Christian Arboleda

Personal information
- Date of birth: 20 February 1997 (age 29)
- Place of birth: Perugia, Italy
- Height: 1.78 m (5 ft 10 in)
- Position: Right-back

Team information
- Current team: COS Sarrabus Ogliastra
- Number: 23

Youth career
- 0000–2015: Perugia

Senior career*
- Years: Team / Apps / (Gls)
- 2015–2018: Perugia / 0 / (0)
- 2015–2016: → Foligno (loan) / 26 / (0)
- 2016–2017: → L'Aquila (loan) / 21 / (0)
- 2017–2018: → Arzachena (loan) / 29 / (0)
- 2018–2019: Arzachena / 27 / (0)
- 2019–2020: Arzachena / 8 / (0)
- 2020–2022: Olbia / 59 / (0)
- 2023–2025: Olbia / 82 / (0)
- 2025–: COS Sarrabus Ogliastra / 4 / (0)

= Christian Arboleda =

Italian footballer (born 1997)

Christian Arboleda (born 20 February 1997) is an Italian footballer of Colombian descent who plays as a right-back for club COS Sarrabus Ogliastra.

==Club career==
He made his Serie C debut for Arzachena on 27 August 2017 in a game against Arezzo.

After playing for the club in the 2017-18 on loan from Perugia, Arboleda joined Serie D club Arzachena permanently in October 2018. He left the club again the end of the season.

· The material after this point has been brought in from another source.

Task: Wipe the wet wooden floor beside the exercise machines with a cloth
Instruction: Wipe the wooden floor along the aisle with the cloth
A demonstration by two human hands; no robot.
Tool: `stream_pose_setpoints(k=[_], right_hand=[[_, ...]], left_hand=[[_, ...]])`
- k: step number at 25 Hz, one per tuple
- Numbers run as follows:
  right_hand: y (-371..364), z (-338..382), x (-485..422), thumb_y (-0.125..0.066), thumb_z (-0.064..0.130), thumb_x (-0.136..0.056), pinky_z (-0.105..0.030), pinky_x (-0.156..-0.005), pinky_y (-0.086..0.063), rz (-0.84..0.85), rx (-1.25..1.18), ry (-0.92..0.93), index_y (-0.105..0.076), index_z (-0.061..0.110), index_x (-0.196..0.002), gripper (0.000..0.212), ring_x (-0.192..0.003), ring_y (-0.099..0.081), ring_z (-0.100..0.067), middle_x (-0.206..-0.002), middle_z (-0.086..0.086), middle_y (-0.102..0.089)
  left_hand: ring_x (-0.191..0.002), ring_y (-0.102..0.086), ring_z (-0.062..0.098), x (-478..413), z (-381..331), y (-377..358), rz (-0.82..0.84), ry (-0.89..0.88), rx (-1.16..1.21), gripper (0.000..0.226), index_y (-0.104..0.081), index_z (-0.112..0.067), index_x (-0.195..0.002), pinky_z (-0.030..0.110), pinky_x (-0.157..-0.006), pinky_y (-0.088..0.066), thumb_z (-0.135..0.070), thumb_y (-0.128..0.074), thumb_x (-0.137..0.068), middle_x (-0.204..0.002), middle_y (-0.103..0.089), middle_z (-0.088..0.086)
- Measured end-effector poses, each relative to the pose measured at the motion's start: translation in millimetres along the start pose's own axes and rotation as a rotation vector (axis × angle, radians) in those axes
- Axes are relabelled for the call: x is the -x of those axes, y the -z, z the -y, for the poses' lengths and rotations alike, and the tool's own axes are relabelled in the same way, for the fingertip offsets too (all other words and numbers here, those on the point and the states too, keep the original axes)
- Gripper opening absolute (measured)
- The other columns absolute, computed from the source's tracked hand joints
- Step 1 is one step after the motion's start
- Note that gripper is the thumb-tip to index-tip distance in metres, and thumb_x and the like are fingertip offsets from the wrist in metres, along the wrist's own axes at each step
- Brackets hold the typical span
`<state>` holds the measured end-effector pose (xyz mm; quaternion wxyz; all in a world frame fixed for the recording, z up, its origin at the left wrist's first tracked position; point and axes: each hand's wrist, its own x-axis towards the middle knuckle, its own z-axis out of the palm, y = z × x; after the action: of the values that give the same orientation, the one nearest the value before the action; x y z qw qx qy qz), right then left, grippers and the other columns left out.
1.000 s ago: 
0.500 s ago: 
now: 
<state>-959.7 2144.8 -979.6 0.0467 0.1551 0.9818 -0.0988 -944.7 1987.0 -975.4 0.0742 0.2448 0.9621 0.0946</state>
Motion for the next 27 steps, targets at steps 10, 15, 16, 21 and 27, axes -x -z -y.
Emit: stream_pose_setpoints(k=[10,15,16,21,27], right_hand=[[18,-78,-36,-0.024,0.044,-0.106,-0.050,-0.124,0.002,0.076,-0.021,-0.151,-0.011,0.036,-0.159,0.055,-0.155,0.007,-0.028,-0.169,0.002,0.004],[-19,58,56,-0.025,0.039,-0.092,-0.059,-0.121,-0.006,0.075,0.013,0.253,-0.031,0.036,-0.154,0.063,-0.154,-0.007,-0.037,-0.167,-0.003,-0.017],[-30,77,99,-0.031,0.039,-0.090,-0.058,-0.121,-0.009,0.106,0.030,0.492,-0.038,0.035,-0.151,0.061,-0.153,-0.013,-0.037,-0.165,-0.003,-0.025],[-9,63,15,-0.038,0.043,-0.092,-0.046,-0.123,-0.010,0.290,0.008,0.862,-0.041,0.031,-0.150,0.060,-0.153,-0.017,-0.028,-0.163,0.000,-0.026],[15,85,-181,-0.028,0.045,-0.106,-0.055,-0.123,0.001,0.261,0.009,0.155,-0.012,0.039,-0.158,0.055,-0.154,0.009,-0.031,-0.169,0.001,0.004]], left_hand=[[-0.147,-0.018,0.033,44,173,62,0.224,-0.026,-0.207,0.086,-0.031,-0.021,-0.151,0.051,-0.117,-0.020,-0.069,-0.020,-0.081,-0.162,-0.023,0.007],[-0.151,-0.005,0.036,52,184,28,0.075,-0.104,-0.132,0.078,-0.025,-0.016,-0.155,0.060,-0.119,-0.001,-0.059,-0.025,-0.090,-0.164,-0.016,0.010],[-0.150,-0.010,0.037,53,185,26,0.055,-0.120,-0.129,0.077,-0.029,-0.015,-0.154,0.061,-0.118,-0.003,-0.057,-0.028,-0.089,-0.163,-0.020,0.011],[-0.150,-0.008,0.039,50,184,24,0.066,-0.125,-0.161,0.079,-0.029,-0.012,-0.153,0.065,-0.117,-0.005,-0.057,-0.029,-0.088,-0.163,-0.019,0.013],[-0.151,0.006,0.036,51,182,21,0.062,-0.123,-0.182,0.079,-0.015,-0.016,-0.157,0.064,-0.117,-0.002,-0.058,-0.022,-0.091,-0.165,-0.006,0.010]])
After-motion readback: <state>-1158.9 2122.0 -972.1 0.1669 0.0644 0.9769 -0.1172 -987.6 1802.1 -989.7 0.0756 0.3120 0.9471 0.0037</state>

However, he rejoined the club on 28 November 2019, signing a deal for the rest of the season.

On 7 August 2020 he signed with Olbia. Arboleda left Olbia in June 2022, and did not play in the first half of the 2022–23 season, before returning to the club on 3 January 2023.

On 3 August 2025 he joined Serie D side COS Sarrabus Ogliastra.